# [PROMPT]
Using the entries that follow, give only the number of lines with the word "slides" in them.

[Dataset excerpts]
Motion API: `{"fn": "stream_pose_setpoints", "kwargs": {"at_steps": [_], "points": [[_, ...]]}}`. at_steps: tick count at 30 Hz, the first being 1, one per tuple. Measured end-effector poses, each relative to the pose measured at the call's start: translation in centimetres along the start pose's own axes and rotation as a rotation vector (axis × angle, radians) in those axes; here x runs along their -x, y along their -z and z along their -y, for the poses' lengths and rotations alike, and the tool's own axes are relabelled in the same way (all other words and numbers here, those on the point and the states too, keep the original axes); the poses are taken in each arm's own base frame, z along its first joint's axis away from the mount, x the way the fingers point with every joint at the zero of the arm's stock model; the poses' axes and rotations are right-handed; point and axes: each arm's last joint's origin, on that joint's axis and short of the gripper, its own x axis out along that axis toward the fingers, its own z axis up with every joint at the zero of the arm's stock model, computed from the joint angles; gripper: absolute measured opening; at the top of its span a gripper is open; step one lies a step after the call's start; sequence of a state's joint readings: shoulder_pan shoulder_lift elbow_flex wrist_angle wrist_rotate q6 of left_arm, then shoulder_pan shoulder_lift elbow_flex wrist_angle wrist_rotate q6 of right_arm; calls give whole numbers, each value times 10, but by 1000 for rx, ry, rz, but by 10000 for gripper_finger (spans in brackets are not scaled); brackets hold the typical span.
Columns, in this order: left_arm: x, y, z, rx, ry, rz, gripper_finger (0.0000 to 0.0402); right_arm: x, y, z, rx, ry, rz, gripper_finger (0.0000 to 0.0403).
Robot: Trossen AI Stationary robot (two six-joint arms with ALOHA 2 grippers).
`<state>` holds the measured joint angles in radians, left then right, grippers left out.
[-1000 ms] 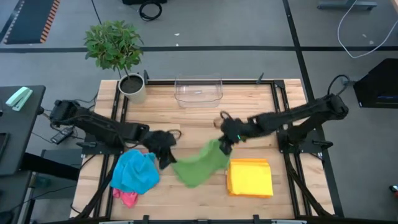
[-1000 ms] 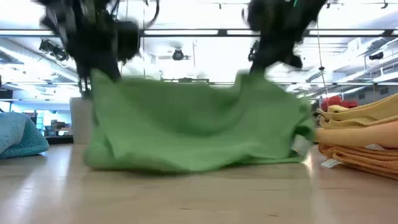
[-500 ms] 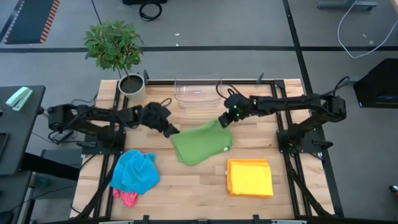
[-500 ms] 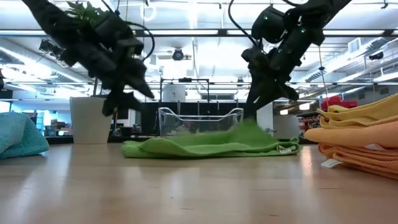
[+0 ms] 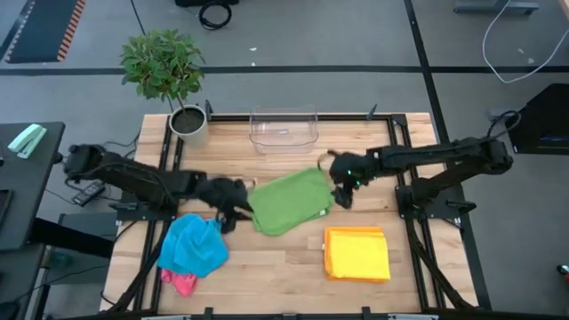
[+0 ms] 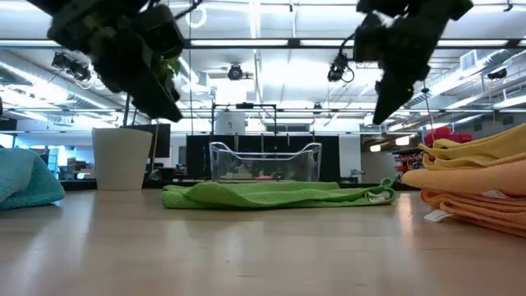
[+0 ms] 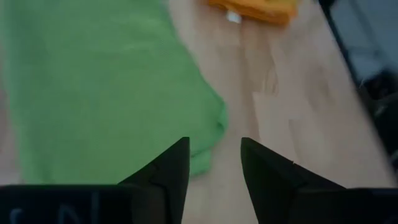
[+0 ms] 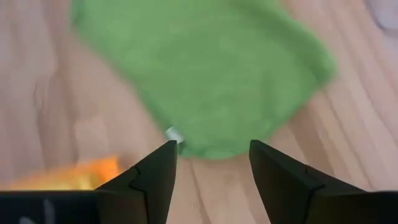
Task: Fold microfiber towels
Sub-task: Fold the green towel on the table
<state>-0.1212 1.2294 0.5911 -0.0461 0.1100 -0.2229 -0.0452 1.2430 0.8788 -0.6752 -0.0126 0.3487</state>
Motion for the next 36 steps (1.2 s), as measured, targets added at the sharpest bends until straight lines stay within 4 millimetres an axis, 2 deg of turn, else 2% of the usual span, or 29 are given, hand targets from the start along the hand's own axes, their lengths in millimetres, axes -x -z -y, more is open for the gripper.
{"fn": "stream_pose_setpoints", "kwargs": {"at_steps": [3, 6, 11, 18, 24, 31, 36], "points": [[-20, 5, 17, -137, -11, 12, 145, -3, 6, -17, 266, -35, -18, 209], [-41, 10, 25, -233, 14, 32, 151, -9, 12, -28, 495, -49, -51, 209], [-71, 17, 30, -342, 18, -52, 167, -21, 14, -35, 651, -56, -81, 209], [-108, -1, 35, -414, 9, -91, 178, -43, 12, -31, 861, -52, -136, 209], [-118, -7, 31, -403, -17, -191, 170, -60, 9, -18, 966, -9, -203, 209], [-117, -4, 31, -401, -20, -228, 165, -82, 8, -5, 995, -18, -286, 209], [-117, -4, 30, -394, -21, -230, 156, -86, 8, -1, 993, -22, -304, 207]]}}
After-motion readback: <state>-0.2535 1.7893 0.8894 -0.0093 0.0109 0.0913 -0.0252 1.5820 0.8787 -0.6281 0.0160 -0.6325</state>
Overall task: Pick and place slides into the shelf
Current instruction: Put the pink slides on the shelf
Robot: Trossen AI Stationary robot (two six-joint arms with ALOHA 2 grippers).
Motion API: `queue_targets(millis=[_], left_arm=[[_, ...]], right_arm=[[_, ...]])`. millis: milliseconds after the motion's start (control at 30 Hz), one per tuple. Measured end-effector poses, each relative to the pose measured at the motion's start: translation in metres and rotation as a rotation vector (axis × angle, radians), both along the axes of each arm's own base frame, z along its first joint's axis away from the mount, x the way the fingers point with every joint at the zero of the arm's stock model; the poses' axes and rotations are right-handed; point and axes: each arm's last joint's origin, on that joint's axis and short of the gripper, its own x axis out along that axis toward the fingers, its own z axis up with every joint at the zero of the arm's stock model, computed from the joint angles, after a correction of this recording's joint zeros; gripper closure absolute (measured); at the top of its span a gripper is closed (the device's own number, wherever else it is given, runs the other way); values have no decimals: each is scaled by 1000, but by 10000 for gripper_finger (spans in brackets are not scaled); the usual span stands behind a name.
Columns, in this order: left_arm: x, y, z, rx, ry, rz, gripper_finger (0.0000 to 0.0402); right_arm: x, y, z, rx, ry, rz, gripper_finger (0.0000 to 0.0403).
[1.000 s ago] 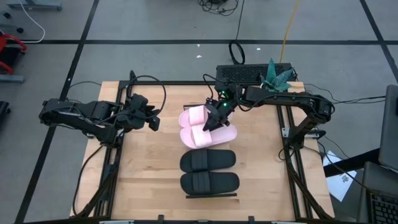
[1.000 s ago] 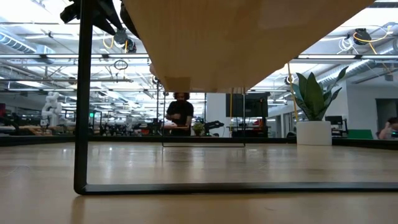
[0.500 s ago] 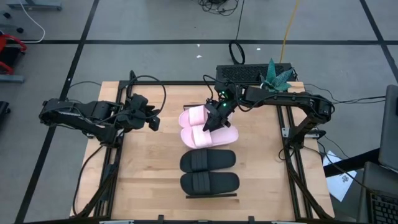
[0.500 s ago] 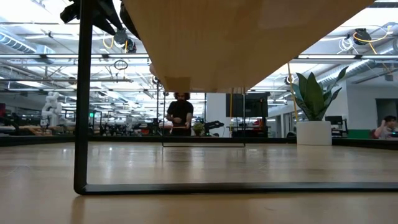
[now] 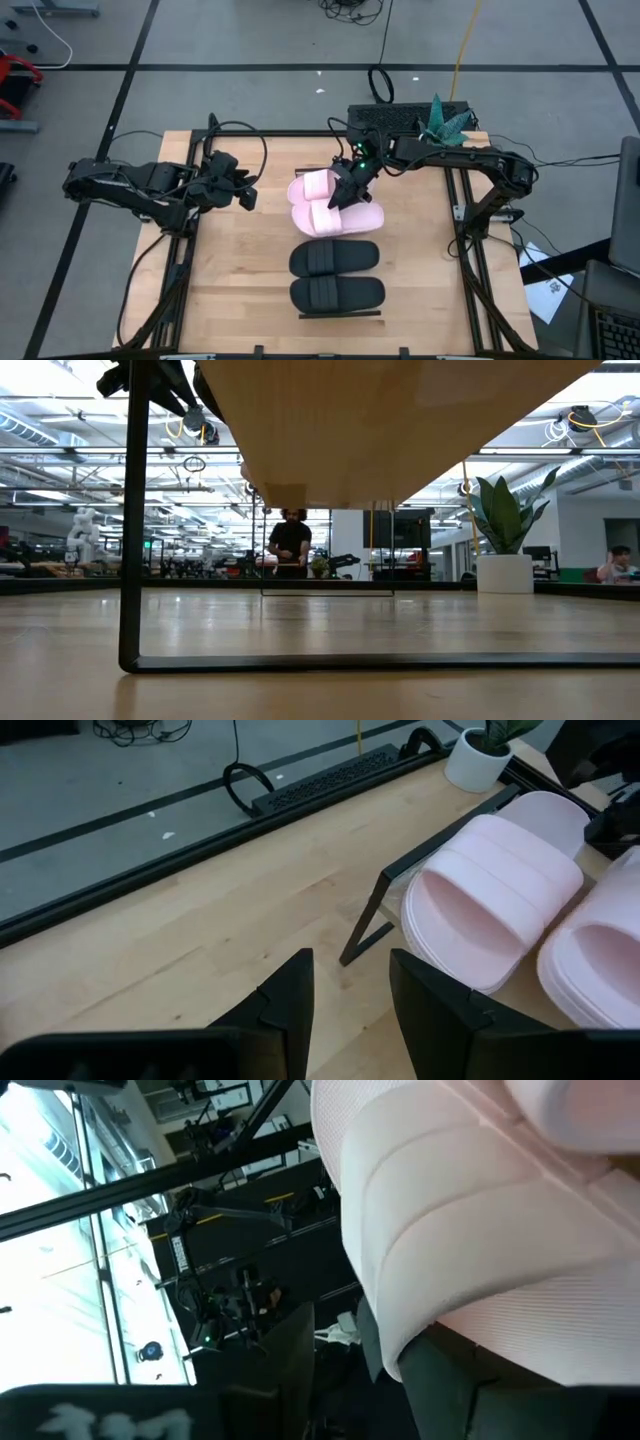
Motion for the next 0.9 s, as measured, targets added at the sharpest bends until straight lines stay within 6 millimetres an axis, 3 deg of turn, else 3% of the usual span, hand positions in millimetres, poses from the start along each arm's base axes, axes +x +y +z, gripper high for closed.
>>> queue_targets(millis=[900], left_arm=[[0,0,0,1,0,1,272]], right_arm=[[-2,-5,1,-2,-41,30,273]])
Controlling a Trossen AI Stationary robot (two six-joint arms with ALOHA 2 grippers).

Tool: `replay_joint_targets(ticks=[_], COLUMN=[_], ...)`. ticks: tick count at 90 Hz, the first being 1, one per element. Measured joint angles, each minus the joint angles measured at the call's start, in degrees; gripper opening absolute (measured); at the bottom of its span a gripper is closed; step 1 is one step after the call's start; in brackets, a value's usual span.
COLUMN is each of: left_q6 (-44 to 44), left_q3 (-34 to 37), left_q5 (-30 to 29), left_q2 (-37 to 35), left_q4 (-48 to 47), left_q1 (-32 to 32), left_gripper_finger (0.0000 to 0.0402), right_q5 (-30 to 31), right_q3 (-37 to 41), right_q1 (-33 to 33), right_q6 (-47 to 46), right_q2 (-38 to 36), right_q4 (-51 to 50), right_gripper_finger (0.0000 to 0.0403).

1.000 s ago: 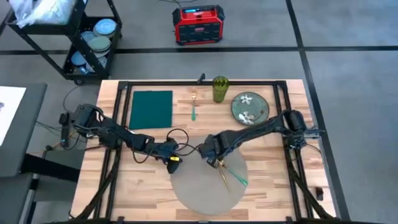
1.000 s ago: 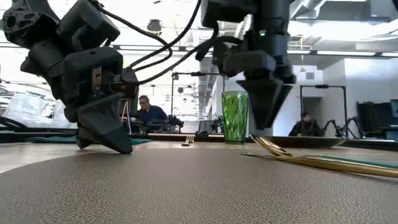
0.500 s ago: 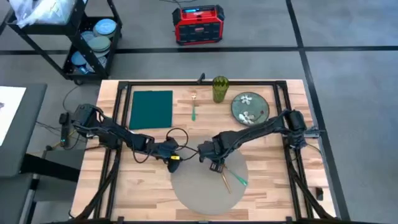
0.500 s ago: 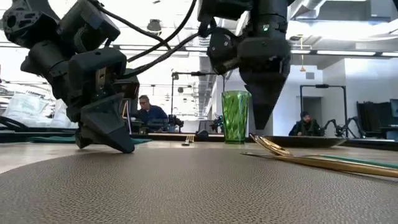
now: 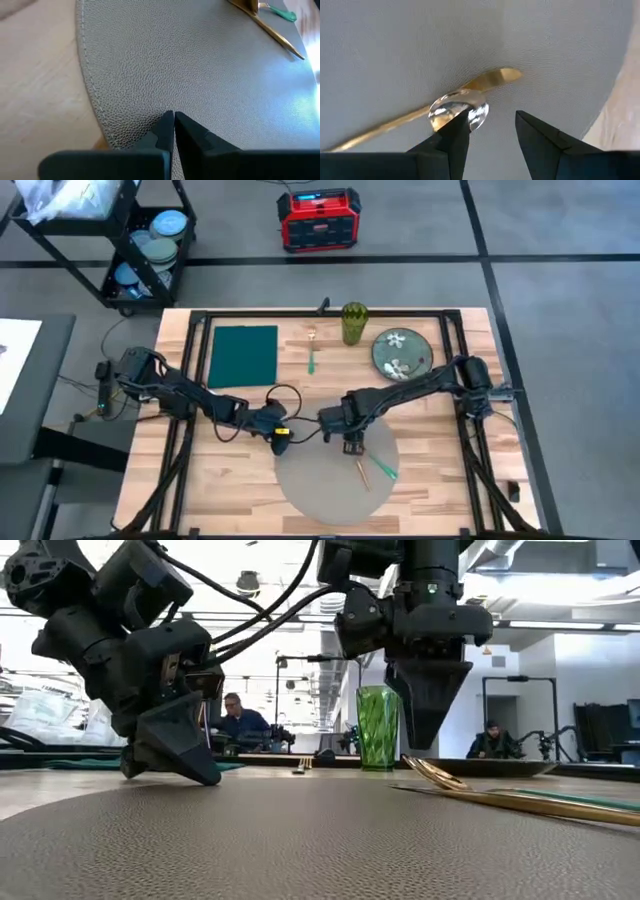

# [SOLUTION BELOW]
2